Rest in peace, little one.

I’m a weepy willow.

I’m ironically sitting in the Denver International Airport, reading about the recent shooting massacre at the movie theatre just 17 miles southwest of me. I know I know, everything’s been said, everything’s been reported, everyone knows, blah blah blah blah old news, let’s move on. (Such is the attention of our internet generation.)

But today I’m reading about the lives of the 12 victims, and I know I look a fool here sitting at the recharge station with my stupid watery eyes and tight mouth trying not to make any sounds.

I know it’s nothing, it’s just a newspaper article (or as it stands, a news blob).. but I am amazed at the simplicity of how the sum of one’s life is boiled down to how people remember you.

“He was a ball of joy.”

“That’s how he wanted to go — defending someone from a (person) like that.”

“I am so lucky to have been his friend.”

“They’re really fun people.”

I suppose I’m just thinking about all those wise statements from old people as they get closer to death, about what’s supposedly really important.

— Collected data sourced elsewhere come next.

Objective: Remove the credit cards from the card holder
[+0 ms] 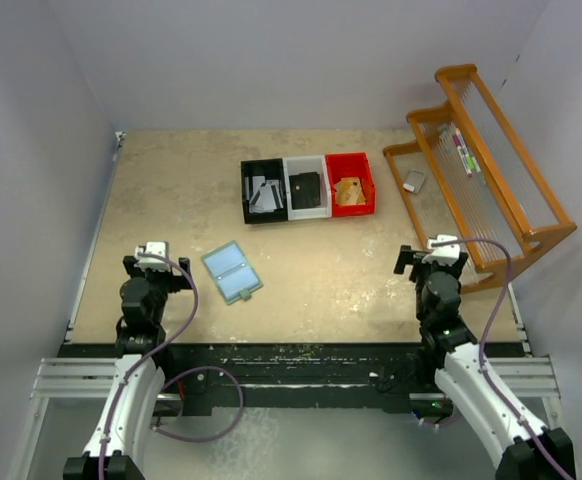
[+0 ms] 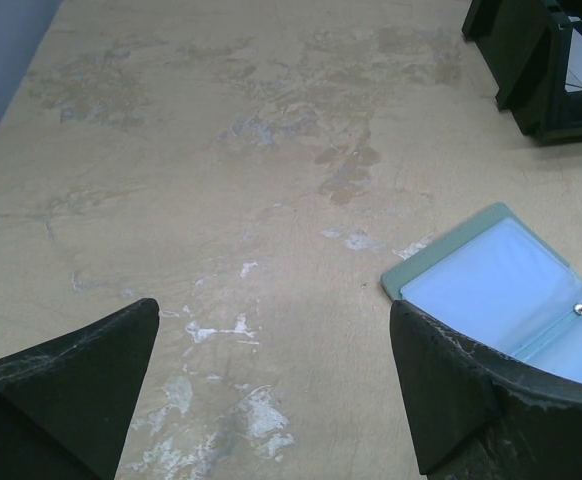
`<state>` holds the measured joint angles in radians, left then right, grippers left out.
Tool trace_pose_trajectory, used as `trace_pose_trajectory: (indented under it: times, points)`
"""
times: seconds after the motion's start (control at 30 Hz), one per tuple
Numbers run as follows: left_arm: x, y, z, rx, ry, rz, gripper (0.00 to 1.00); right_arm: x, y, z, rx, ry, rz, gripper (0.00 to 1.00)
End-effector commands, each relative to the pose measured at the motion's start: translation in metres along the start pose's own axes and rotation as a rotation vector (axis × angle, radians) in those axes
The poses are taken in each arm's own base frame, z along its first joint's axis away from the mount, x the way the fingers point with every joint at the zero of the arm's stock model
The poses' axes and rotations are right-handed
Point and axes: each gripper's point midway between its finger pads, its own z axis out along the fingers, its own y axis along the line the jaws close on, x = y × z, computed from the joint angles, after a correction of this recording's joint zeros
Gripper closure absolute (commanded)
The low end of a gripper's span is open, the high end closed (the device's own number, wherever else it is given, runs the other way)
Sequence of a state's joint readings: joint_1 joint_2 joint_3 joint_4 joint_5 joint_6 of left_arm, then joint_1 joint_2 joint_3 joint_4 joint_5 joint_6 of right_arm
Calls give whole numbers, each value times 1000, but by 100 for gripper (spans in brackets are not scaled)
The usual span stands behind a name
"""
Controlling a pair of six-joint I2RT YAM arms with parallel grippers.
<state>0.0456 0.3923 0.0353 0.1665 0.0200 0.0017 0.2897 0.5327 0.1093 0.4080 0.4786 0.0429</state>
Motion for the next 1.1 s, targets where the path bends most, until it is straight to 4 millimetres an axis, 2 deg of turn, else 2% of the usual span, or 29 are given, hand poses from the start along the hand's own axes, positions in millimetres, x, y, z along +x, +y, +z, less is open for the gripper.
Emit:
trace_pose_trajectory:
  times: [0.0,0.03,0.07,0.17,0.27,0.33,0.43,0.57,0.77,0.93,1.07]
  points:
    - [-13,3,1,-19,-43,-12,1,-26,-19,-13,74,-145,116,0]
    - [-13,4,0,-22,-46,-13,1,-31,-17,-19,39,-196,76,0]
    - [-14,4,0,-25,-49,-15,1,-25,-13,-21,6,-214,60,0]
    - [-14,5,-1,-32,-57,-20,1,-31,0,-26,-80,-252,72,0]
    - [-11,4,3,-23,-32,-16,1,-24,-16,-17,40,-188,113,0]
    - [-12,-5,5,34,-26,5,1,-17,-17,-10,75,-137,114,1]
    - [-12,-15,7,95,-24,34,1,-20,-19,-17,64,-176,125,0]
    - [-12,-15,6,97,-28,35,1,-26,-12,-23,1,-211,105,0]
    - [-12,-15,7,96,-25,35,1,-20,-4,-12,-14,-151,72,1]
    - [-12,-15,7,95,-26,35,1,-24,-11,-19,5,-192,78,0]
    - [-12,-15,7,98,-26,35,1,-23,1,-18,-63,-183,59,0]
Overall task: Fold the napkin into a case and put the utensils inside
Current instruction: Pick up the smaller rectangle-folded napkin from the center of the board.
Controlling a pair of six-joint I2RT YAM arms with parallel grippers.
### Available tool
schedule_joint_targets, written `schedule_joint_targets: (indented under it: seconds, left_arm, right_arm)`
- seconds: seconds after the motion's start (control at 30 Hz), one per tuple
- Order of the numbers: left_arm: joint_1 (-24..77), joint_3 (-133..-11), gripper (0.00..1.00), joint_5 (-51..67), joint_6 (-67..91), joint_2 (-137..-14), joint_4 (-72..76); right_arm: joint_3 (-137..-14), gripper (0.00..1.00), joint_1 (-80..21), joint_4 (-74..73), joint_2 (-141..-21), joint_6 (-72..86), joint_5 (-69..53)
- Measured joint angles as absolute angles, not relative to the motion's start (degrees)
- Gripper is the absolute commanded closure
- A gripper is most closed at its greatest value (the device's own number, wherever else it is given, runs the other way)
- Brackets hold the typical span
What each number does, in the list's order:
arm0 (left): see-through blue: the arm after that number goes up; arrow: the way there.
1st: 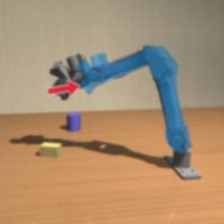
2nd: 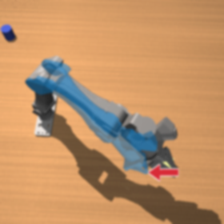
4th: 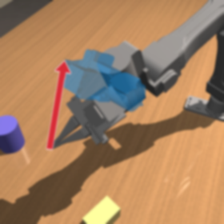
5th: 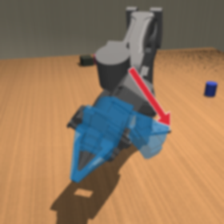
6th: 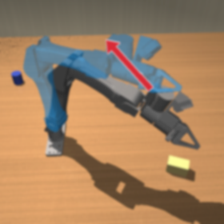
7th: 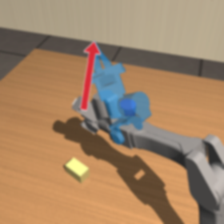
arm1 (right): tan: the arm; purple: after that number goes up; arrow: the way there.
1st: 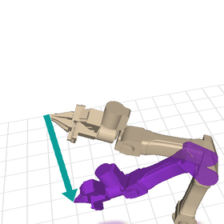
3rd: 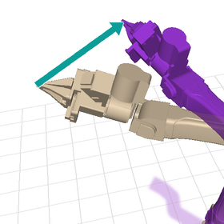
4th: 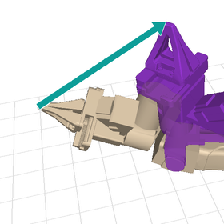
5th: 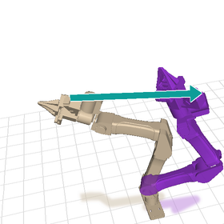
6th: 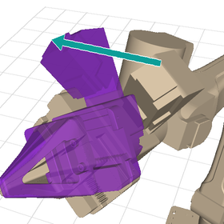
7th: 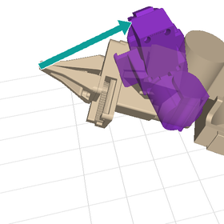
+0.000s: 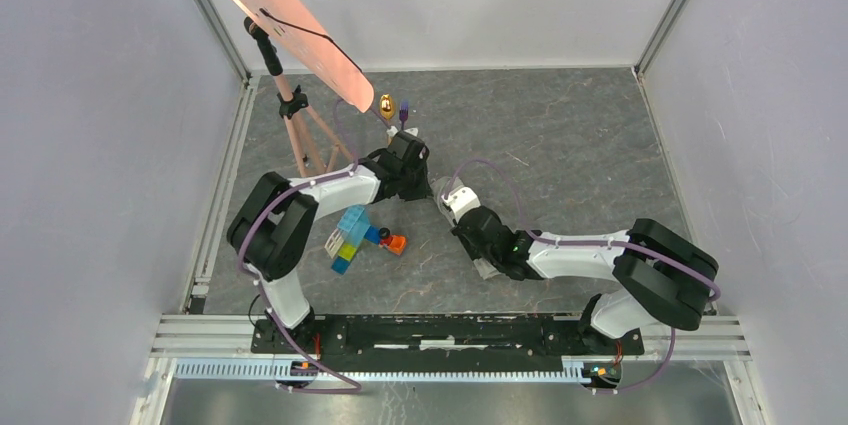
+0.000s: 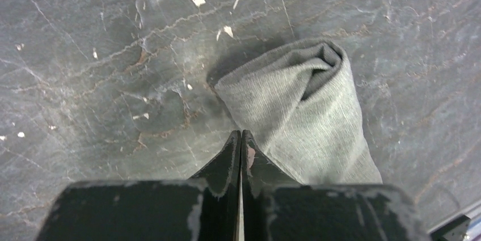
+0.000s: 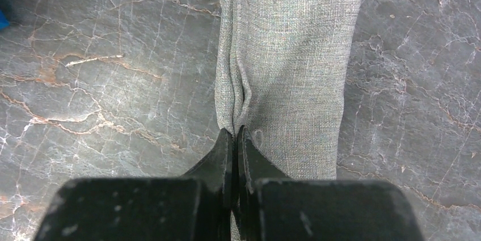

And I read these stories and notice one common thing: people are remembered for their hopes and dreams and their attitudes on life.

And this provides a moment of clarity for me. Am I living the life I planned on? In the career I thought? Is every moment of my life dedicated to making money or making a difference? Maybe it’s a wake up call from the gods? For me, for us, for someone.

I sigh. I look around the airport and see people in the ordinary light. A man picks up a toy a kid dropped and gives it to her. A woman buys her cup of coffee and takes off the lid and inhales the aroma just a second before adding creamer. A man in a baseball hat reads “The Success Principles”. An old man sits and smiles benignly at people passing by, his violin case on his lap. Life is good. So incredibly good in its ordinary-ness. How does one improve on that?

And I’m filled with more turmoil, trying to see the message of what’s in front of me and in the deaths of these people who went to the movies and never came home.